I feel that I am missing something important but simple - I should be able to use Pyro to fit this regression model, right?

Also, I parameterized covs as a matrix of independent parameters because in my application, this would be a set of nuisance covariates one has to include, but not sure if this is the best way to do this in Pyro.

ordabayev · April 18, 2023, 2:32pm

Where are your feats and data defined? Can you provide a fully reproducible code?
You should also use to_event instead of deprecated independent.

learner · April 18, 2023, 3:46pm

@ordabayev I’m sorry, that was poor form on my part. I’ve updated the reprex with the correct variables - feats should have been predictors and data should have been pheno.
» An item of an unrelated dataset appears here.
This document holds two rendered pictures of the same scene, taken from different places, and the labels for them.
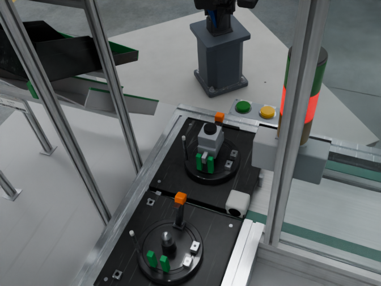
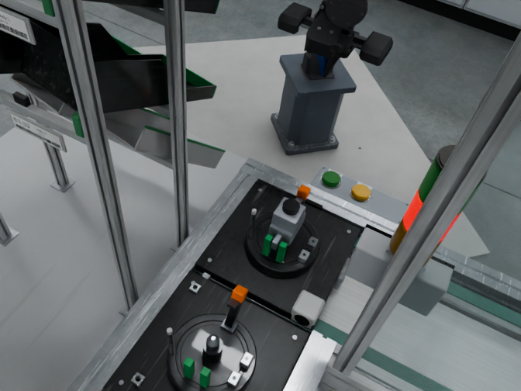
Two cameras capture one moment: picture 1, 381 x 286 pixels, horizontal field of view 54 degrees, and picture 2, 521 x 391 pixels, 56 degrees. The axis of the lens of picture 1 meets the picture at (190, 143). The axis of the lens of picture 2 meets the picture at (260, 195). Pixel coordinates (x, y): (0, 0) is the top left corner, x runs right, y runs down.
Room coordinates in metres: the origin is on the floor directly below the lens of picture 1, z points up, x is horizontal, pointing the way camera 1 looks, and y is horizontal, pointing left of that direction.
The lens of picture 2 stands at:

ordabayev · April 18, 2023, 4:23pm

If you look at pheno they are all just ones, that should be the root of the problem since you can’t learn much from such data.

learner · April 18, 2023, 4:58pm

Good catch, that is certainly a problem for this toy example. I’ve updated it with parameters that will simulate both 1’s and 0’s. However, my problem persists: I am not really getting updated params. On a round of samples from the posterior, all params are coming up as ~0.

learner · April 18, 2023, 5:13pm

UPDATE: in my case the learning rate was too small and I did not run for enough samples. Setting LR to 0.05 and running for 5k iterations yields estimates pretty close to the simulation params.

I don’t see if there’s a way to mark as closed, but this is not an issue anymore.